WHAT IS EXPECTED:
Every entry should come back exactly as written, minus the pictures.
-- SUPPLIED ENTRIES follows --
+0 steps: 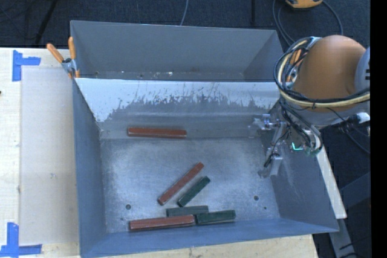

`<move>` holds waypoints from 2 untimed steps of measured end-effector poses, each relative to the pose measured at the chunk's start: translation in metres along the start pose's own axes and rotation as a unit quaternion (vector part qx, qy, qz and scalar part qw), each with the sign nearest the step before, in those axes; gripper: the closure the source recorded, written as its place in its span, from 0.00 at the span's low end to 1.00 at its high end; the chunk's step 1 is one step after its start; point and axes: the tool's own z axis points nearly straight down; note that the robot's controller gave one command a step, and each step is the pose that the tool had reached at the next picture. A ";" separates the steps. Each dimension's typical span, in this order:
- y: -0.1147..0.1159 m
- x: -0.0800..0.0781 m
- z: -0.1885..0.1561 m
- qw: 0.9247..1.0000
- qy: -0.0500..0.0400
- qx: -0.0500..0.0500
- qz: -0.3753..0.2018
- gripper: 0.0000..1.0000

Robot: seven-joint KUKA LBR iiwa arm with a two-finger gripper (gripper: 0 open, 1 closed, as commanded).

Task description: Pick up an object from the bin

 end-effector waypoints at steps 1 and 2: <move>0.000 -0.002 -0.004 1.000 -0.003 0.000 -0.001 0.00; 0.031 0.007 0.047 0.998 -0.005 0.001 -0.059 0.00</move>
Offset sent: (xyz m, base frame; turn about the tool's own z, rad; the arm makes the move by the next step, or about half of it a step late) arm -0.0207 0.0754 -0.1193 -0.2820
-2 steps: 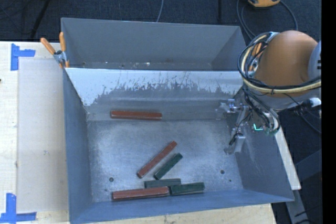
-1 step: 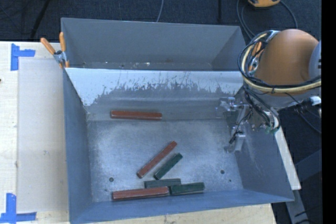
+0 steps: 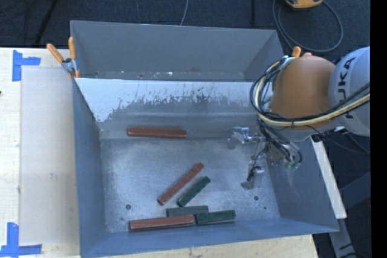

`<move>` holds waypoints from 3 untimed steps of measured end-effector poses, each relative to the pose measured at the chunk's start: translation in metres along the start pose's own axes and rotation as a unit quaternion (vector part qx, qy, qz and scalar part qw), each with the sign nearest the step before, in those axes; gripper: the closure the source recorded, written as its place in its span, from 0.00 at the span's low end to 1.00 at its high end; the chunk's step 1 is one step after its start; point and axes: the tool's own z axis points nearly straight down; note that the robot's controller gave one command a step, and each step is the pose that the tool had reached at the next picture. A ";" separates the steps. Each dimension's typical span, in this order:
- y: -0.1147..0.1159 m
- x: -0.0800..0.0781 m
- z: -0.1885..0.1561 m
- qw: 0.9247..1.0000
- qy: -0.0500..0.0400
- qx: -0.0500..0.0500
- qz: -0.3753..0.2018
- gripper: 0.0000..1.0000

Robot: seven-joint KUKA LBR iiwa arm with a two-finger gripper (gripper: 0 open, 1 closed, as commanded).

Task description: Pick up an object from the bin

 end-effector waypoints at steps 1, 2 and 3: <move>0.052 0.008 0.014 0.987 0.002 -0.001 -0.159 0.00; 0.066 -0.011 0.019 0.989 0.000 -0.001 -0.146 0.00; 0.115 -0.009 0.071 0.986 0.001 -0.001 -0.168 0.00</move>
Offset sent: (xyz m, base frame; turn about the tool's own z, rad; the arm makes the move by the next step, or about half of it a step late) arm 0.0027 0.0662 -0.0188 -0.2944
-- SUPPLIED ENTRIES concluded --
OUTPUT FOR THIS TASK:
+0 steps: 

`<move>` holds waypoints from 2 untimed steps of measured end-effector poses, each relative to the pose measured at the chunk's start: translation in metres along the start pose's own axes and rotation as a unit quaternion (vector part qx, qy, qz and scalar part qw), each with the sign nearest the step before, in those axes; gripper: the closure the source recorded, written as its place in its span, from 0.00 at the span's low end to 1.00 at its high end; the chunk's step 1 is one step after its start; point and axes: the tool's own z axis points nearly straight down; note that the robot's controller gave one command a step, and each step is the pose that the tool had reached at the next picture. A ";" separates the steps. Each dimension's typical span, in this order:
- y: -0.1147..0.1159 m
- x: -0.0800..0.0781 m
- z: -0.1885..0.1561 m
- qw: 0.9247..1.0000
- qy: -0.0500..0.0400
- qx: -0.0500..0.0500
- qz: -0.3753..0.2018
- gripper: 0.0000..1.0000

Robot: seven-joint KUKA LBR iiwa arm with a two-finger gripper (gripper: 0 open, 1 closed, as commanded).

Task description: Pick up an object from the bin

 end-effector waypoints at steps 1 and 2: <move>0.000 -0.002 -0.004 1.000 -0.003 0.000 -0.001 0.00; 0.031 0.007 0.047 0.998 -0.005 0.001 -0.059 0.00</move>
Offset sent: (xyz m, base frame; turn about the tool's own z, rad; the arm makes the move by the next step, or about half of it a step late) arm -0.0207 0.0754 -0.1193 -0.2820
-2 steps: 
-1 step: 
+0 steps: 

`<move>` holds waypoints from 3 untimed steps of measured end-effector poses, each relative to the pose measured at the chunk's start: translation in metres along the start pose's own axes and rotation as a unit quaternion (vector part qx, qy, qz and scalar part qw), each with the sign nearest the step before, in those axes; gripper: the closure the source recorded, written as its place in its span, from 0.00 at the span's low end to 1.00 at its high end; the chunk's step 1 is one step after its start; point and axes: the tool's own z axis points nearly straight down; note that the robot's controller gave one command a step, and each step is the pose that the tool had reached at the next picture. A ";" separates the steps. Each dimension's typical span, in this order:
- y: -0.1147..0.1159 m
- x: -0.0800..0.0781 m
- z: -0.1885..0.1561 m
- qw: 0.9247..1.0000
- qy: -0.0500..0.0400
- qx: -0.0500..0.0500
- qz: -0.3753..0.2018
- gripper: 0.0000..1.0000

Robot: seven-joint KUKA LBR iiwa arm with a two-finger gripper (gripper: 0 open, 1 closed, as commanded).

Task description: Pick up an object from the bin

 end-effector waypoints at steps 1, 2 and 3: <move>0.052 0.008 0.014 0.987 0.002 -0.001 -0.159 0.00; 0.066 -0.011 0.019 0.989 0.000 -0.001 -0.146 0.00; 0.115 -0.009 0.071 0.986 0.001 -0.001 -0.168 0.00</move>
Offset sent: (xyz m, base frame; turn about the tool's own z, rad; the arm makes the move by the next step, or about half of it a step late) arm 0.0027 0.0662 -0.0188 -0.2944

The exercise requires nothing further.